-- Data shown follows --

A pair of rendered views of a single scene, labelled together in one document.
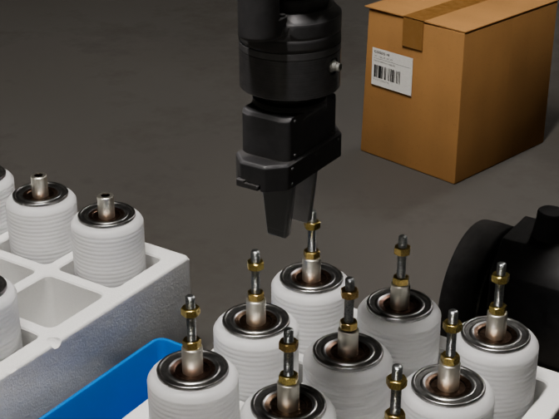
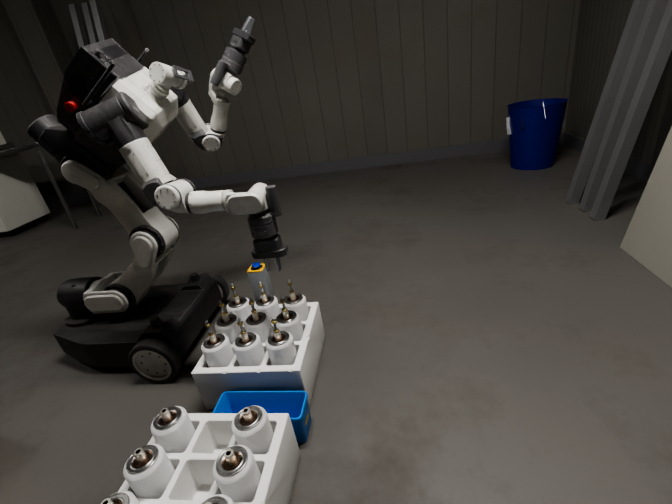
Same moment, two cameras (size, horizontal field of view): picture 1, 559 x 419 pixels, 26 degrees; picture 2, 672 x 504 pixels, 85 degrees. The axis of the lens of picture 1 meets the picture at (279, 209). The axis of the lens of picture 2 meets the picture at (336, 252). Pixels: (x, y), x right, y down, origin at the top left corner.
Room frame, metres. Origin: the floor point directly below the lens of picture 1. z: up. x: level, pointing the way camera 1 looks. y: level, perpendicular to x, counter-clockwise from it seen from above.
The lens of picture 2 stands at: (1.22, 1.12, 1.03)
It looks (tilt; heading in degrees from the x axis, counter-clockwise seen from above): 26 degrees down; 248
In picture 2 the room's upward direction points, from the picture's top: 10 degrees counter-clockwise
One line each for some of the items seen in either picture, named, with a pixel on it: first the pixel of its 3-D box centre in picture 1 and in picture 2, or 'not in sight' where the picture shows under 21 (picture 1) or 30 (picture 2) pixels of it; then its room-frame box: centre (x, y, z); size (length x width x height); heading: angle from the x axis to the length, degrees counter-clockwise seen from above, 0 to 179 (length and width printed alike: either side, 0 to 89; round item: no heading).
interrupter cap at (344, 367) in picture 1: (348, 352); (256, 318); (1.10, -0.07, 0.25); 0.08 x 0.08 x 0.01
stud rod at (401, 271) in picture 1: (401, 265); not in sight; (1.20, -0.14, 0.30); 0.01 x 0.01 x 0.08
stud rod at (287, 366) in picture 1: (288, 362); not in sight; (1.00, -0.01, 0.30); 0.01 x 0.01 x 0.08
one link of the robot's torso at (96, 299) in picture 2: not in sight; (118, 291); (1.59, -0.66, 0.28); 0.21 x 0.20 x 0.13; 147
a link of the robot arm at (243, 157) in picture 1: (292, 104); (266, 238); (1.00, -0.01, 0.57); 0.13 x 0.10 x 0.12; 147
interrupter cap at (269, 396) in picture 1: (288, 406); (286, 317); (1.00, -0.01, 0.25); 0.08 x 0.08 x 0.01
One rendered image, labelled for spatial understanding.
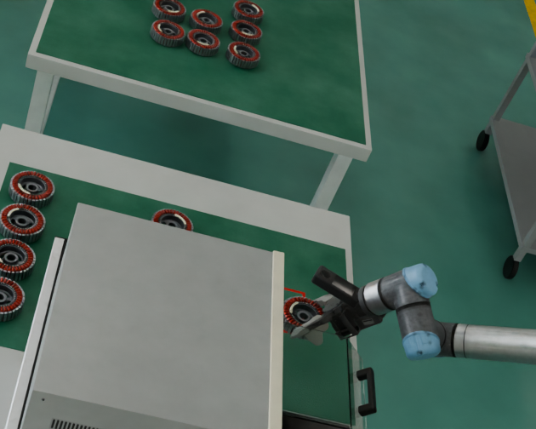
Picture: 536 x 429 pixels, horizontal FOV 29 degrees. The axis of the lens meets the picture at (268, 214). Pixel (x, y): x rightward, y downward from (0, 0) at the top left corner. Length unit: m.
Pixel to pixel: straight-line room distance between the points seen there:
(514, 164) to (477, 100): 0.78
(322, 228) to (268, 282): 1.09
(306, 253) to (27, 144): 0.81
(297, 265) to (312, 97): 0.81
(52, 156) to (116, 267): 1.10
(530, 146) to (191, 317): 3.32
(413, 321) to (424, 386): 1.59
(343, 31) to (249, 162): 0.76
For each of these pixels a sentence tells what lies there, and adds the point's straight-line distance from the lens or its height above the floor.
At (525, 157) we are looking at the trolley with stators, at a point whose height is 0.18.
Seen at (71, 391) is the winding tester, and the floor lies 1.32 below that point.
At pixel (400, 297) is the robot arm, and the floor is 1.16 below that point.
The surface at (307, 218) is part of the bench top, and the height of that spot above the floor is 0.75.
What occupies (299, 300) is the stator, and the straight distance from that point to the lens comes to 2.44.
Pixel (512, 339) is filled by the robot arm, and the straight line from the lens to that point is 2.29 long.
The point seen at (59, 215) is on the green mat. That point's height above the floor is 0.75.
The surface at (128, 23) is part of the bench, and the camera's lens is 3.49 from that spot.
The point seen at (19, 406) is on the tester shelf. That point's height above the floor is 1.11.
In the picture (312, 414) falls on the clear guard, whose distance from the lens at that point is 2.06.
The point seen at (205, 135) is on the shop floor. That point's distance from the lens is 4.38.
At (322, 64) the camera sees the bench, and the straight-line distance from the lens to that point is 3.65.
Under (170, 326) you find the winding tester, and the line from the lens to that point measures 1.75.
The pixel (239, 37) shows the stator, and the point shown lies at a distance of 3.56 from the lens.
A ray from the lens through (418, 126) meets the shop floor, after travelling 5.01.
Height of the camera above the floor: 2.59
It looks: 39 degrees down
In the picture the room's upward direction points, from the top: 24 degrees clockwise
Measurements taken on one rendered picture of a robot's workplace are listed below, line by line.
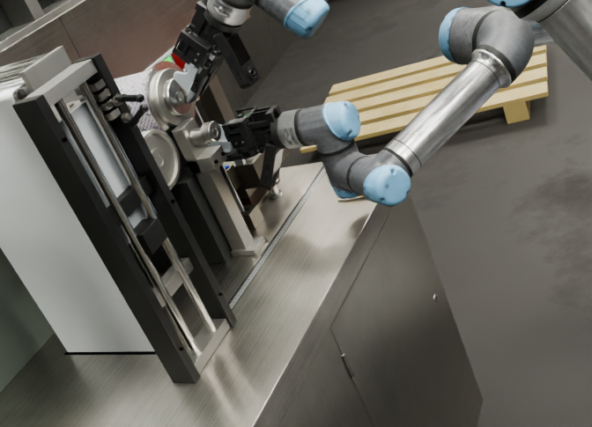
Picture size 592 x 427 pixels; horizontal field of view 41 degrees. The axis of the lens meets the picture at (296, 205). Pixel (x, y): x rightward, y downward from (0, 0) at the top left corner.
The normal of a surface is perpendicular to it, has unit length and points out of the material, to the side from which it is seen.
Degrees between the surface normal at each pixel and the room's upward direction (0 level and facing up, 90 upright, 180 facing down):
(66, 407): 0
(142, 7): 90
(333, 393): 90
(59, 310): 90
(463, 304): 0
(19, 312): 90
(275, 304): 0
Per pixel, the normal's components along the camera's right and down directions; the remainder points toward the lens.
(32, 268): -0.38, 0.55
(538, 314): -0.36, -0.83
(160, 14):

-- Data shown concluded --

Work instruction
Print all of the material exactly. Omit pictures.

Finished exercise
A pair of rendered views of a single scene, labelled together in one document.
Same moment, two cameras (size, horizontal field of view): picture 1, 559 x 419 pixels, 26 degrees; picture 2, 672 x 504 pixels, 85 degrees. The axis of the lens of picture 1 meets the picture at (279, 209). The axis of the lens of picture 2 meets the picture at (336, 252). Pixels: (x, y), x right, y down, origin at the top left corner.
Room frame, metres. Origin: the floor point directly below the lens of picture 1. z: up. x: level, pointing the way camera 1 looks. y: level, perpendicular to x, counter-clockwise from it seen from above.
The lens of picture 2 stands at: (1.22, 1.12, 1.03)
It looks (tilt; heading in degrees from the x axis, counter-clockwise seen from above): 26 degrees down; 248
In picture 2 the room's upward direction points, from the picture's top: 10 degrees counter-clockwise
One line each for some of the items seen in either picture, named, with a pixel on it: first the pixel of its 3-D box centre in picture 1 and in picture 2, or 'not in sight' where the picture shows under 21 (picture 1) or 30 (picture 2) pixels of it; then its room-frame box: centre (x, y, z); size (length x width x height); heading: angle from the x axis to the length, degrees counter-clockwise seen from above, 0 to 179 (length and width printed alike: either side, 0 to 89; round item: no heading).
interrupter cap at (344, 367) in picture 1: (348, 352); (256, 318); (1.10, -0.07, 0.25); 0.08 x 0.08 x 0.01
stud rod at (401, 271) in picture 1: (401, 265); not in sight; (1.20, -0.14, 0.30); 0.01 x 0.01 x 0.08
stud rod at (287, 366) in picture 1: (288, 362); not in sight; (1.00, -0.01, 0.30); 0.01 x 0.01 x 0.08
one link of the robot's torso at (96, 299) in picture 2: not in sight; (118, 291); (1.59, -0.66, 0.28); 0.21 x 0.20 x 0.13; 147
a link of the robot arm at (243, 157) in picture 1: (292, 104); (266, 238); (1.00, -0.01, 0.57); 0.13 x 0.10 x 0.12; 147
interrupter cap at (269, 396) in picture 1: (288, 406); (286, 317); (1.00, -0.01, 0.25); 0.08 x 0.08 x 0.01
One rendered image, labelled for spatial understanding.
Picture: 536 x 429 pixels, horizontal FOV 29 degrees. The axis of the lens meets the picture at (268, 214). Pixel (x, y): x rightward, y downward from (0, 0) at the top left corner. Length unit: m.
Pixel to pixel: straight-line room distance between the points seen there:
(514, 164) to (477, 100): 0.78
(322, 228) to (268, 282): 1.09
(306, 253) to (27, 144): 0.81
(297, 265) to (312, 97): 0.81
(52, 156) to (116, 267): 1.10
(530, 146) to (191, 317): 3.32
(413, 321) to (424, 386): 1.59
(343, 31) to (249, 162): 0.76
For each of these pixels a sentence tells what lies there, and adds the point's straight-line distance from the lens or its height above the floor.
At (525, 157) we are looking at the trolley with stators, at a point whose height is 0.18.
Seen at (71, 391) is the winding tester, and the floor lies 1.32 below that point.
At pixel (400, 297) is the robot arm, and the floor is 1.16 below that point.
The surface at (307, 218) is part of the bench top, and the height of that spot above the floor is 0.75.
What occupies (299, 300) is the stator, and the straight distance from that point to the lens comes to 2.44.
Pixel (512, 339) is filled by the robot arm, and the straight line from the lens to that point is 2.29 long.
The point seen at (59, 215) is on the green mat. That point's height above the floor is 0.75.
The surface at (128, 23) is part of the bench, and the camera's lens is 3.49 from that spot.
The point seen at (19, 406) is on the tester shelf. That point's height above the floor is 1.11.
In the picture (312, 414) falls on the clear guard, whose distance from the lens at that point is 2.06.
The point seen at (205, 135) is on the shop floor. That point's distance from the lens is 4.38.
At (322, 64) the camera sees the bench, and the straight-line distance from the lens to that point is 3.65.
Under (170, 326) you find the winding tester, and the line from the lens to that point measures 1.75.
The pixel (239, 37) shows the stator, and the point shown lies at a distance of 3.56 from the lens.
A ray from the lens through (418, 126) meets the shop floor, after travelling 5.01.
Height of the camera above the floor: 2.59
It looks: 39 degrees down
In the picture the room's upward direction points, from the top: 24 degrees clockwise
Measurements taken on one rendered picture of a robot's workplace are listed below, line by line.
Picture size 592 x 427 pixels; horizontal field of view 41 degrees. The axis of the lens meets the picture at (296, 205). Pixel (x, y): x rightward, y downward from (0, 0) at the top left corner.
The normal of a surface is perpendicular to it, has unit length and points out of the material, to the side from which it is seen.
Degrees between the surface normal at each pixel and the room's upward direction (0 level and facing up, 90 upright, 180 facing down):
(66, 407): 0
(142, 7): 90
(333, 393): 90
(59, 310): 90
(463, 304): 0
(19, 312): 90
(275, 304): 0
Per pixel, the normal's components along the camera's right and down directions; the remainder points toward the lens.
(32, 268): -0.38, 0.55
(538, 314): -0.36, -0.83
(160, 14):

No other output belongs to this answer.